No offence lads but the last time we let YOU choose a C.E.O., Dali Mpofu walked off with R11 million of our money. You’ve officially lost your privileges till further notice. Sorry.

The strike warm-up season is in full swing with strike action against A.B.I. and Sun International continuing. On Friday, Numsa (The National Union of Mineworkers of South Africa) complained about the calling in of Police air support by A.B.I. officials, air support that the police officers knew nothing about. Gents, this isn’t a run into Mogadishu, it’s a wage negotiation.
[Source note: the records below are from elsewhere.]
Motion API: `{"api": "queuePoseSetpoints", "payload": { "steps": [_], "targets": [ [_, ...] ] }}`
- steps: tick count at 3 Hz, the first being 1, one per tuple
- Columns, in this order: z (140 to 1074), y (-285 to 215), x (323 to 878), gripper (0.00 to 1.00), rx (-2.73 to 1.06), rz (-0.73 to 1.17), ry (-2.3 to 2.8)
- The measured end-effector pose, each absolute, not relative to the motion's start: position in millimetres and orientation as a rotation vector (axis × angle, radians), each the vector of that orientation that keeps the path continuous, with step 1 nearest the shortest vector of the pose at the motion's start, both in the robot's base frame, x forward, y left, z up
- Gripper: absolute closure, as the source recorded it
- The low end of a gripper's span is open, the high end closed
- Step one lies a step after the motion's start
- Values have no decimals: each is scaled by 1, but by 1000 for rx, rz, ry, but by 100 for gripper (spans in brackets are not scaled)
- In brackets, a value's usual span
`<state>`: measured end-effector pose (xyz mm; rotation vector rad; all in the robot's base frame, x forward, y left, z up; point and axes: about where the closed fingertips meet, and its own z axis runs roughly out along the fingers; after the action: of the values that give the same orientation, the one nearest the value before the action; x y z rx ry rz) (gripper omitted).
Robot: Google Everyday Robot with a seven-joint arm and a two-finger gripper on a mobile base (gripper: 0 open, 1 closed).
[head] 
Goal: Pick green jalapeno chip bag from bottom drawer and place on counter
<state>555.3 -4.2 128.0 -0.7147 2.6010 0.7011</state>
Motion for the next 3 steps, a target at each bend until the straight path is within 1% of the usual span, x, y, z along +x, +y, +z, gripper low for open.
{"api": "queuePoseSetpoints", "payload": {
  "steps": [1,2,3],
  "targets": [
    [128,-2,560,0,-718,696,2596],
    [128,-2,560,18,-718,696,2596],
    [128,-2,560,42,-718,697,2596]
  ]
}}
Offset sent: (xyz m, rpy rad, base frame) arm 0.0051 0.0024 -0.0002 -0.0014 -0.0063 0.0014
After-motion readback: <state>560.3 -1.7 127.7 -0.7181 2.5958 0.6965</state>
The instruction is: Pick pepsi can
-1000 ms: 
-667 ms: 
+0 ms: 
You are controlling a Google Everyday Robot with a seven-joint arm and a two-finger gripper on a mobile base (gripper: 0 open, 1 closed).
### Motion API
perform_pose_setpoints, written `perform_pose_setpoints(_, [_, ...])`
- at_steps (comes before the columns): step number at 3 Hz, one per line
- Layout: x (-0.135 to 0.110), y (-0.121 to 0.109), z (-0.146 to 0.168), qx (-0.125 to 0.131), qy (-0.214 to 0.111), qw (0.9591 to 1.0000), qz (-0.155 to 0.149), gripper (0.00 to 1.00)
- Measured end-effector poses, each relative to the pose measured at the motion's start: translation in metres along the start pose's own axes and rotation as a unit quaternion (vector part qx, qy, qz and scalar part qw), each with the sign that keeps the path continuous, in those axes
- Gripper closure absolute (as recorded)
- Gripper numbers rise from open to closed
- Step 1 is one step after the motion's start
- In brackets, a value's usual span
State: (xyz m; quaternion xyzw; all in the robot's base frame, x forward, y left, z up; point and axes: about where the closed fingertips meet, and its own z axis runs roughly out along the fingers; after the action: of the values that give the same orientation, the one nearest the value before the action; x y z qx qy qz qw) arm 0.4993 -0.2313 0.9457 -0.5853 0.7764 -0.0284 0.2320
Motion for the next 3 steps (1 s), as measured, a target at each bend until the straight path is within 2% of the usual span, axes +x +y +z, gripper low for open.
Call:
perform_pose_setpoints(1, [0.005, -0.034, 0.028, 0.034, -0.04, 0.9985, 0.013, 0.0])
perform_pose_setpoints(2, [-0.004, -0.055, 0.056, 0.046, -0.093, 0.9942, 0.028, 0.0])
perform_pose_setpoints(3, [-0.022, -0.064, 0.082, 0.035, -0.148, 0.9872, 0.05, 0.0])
I know some strikers got out of hand – as almost always happens – but really, was the big, noisy whirligig necessary? Methinks you should learn that you’re not going to get your way on this one, now have a Coke and a smile.

Also Sun International employees continue to strike for better wages, living conditions and the dismissal of their boss, C.E.O. David Coutts-Trotter. After making light of union leaders by showing up empty handed and then going on holiday during the wage deadlock, the man hasn’t enamoured himself to his employees. Whatever happens, Dave needs to remember that Sun City is the chosen home of FIFA for the world cup. What could possibly go wrong if your employees are unhappy? I can’t imagine. Let’s find out.

Ever thought that you just don’t matter to your doctor and that he doesn’t really care about you? Well one patient in the Eastern Cape may know how that feels. The decomposing body of a 60-year-old man was found at St Elizabeth Regional Hospital in Lusikisiki after he had been missing for five days. He was checked in on December 24th, was seen by a nurse and a doctor and then simply disappeared. Authorities found him five days later, dead, locked in his doctor’s consulting room. He was found with bread and the key to the room.
An investigation has since been launched. I have to ask, who’s his doctor, Jigsaw? Or was he you simply auditioning for SAW VII?

The police were getting off the year to a flying start with two operations across Gauteng. In Ennerdale, 51 people were arrested on the long weekend for crimes ranging from drinking in public to housebreaking and assault with the intent to do grievous bodily harm. Not to be outdone, a police operation in Katlehong netted 129 people for charges including drinking in public, theft, rape and murder.

Now folks, there’s a message here, if you don’t play well with others, you will eventually be sent to a place where large, hairy people will not play nice with you. But don’t you worry, I’m taking up a collection and we’ll be sending you a consignment of lotion very soon.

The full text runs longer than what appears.